About this task: Omit every picture. Return all other data as it stands.

--------------------------------

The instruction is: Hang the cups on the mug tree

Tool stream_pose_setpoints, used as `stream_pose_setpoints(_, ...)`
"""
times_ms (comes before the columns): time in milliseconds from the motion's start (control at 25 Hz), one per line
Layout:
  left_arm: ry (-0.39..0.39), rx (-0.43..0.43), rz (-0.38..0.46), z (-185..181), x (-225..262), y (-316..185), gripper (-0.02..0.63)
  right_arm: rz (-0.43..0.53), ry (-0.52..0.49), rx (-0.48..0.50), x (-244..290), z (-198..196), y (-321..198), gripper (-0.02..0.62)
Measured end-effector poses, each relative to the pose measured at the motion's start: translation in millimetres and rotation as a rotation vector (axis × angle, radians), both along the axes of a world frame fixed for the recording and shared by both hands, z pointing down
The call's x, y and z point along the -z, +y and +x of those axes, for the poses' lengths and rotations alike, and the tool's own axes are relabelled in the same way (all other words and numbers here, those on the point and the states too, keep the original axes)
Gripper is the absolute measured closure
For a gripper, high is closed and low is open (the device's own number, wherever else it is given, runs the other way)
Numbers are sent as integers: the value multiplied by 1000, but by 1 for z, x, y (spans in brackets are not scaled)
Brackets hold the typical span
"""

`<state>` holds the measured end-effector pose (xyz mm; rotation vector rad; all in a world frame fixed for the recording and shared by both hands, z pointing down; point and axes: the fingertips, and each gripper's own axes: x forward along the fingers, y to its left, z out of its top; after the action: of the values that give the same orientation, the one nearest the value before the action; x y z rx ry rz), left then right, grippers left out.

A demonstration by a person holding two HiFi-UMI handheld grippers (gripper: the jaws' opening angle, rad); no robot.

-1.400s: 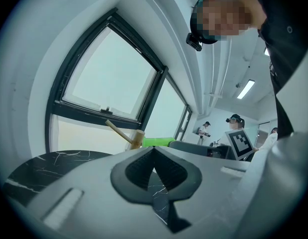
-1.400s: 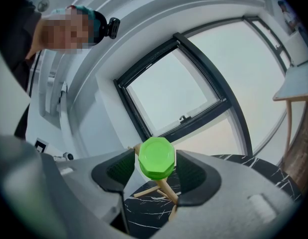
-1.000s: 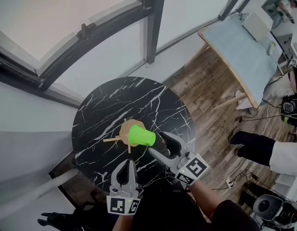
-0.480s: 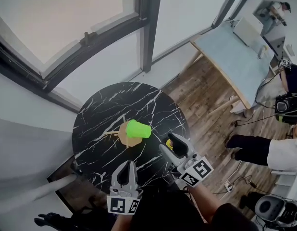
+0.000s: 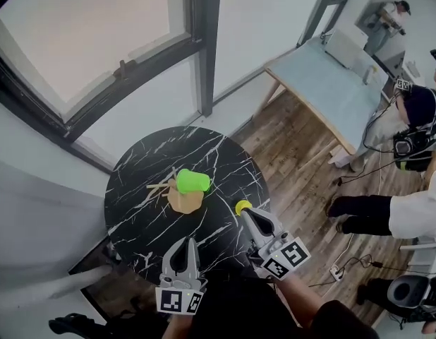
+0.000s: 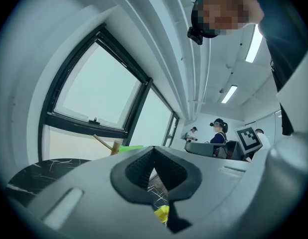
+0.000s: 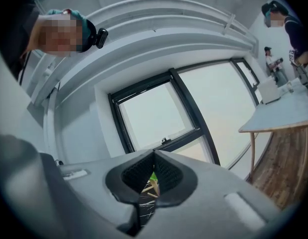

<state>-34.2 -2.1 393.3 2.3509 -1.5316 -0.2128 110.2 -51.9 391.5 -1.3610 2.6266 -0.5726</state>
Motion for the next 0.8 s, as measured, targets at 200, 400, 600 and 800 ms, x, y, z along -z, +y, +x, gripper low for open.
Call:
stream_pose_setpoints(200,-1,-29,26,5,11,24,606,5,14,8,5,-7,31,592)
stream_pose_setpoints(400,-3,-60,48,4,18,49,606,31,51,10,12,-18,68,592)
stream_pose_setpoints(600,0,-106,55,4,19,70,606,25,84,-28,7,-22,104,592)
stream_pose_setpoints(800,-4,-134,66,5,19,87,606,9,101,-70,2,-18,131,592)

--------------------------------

Reply:
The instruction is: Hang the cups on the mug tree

Tool stream_pose_setpoints, used as `stream_pose_setpoints(_, ...)`
"""
times_ms (comes before the columns): time in milliseconds from the motion's start (control at 25 Hz), one per line
Layout:
  left_arm: ry (-0.39..0.39), rx (-0.43..0.43), rz (-0.38..0.46), z (-185..181), x (-225..262), y (-316..185), gripper (-0.02..0.63)
  right_arm: rz (-0.43..0.53), ry (-0.52..0.49), rx (-0.48..0.50), x (-244..290), z (-198..196), y (-321..198), gripper (-0.02..0.62)
Measured end-effector poses, each relative to the pose measured at the motion's start: translation in millimetres and rotation as a rotation vector (axis × angle, radians), both along the axes of a world frame fixed for the recording and shared by both hands, z pointing down
The call's x, y and z point along the -z, +y and +x of those axes, for the poses' lengths and rotations alike, and the tool's own axes are relabelled in the same way (all other words and numbers here, those on the point and the states too, keep the original axes)
Gripper is the absolute measured closure
For a gripper, high is closed and low is open (the device's own number, wherever else it is given, runs the other way)
Numbers are sent as integers: the value multiplied by 1000, but by 1 for z, x, y (spans in brackets are not scaled)
Brackets hold the typical span
"""

`<state>` holds the measured end-effector pose (xyz mm; rotation vector rad; all in a world frame fixed for the recording and shared by both hands, z pointing down; point and axes: the fingertips, and each gripper's own axes: x forward along the fingers, y to its left, z out of its top; after the action: of the values that give the same orientation, the one nearest the value before the action; x y z rx ry rz), left then right, grippers left out.

A demonstration by a person holding two HiFi-UMI handheld grippers (gripper: the jaws' opening angle, rad); no robot.

-1.400s: 
-1.400s: 
-1.000s: 
-0.480s: 
+0.000s: 
+0.000s: 
+0.000s: 

<state>-34.2 -2.1 393.3 2.3509 -1.5316 -0.2128 110.2 -51.9 391.5 -1.3610 2.6266 -0.5726</state>
Motion for the next 0.8 s, as measured, targets at 200, 400, 600 and 800 ms, x, y, z along -z, +y, +x, gripper low for open.
Call:
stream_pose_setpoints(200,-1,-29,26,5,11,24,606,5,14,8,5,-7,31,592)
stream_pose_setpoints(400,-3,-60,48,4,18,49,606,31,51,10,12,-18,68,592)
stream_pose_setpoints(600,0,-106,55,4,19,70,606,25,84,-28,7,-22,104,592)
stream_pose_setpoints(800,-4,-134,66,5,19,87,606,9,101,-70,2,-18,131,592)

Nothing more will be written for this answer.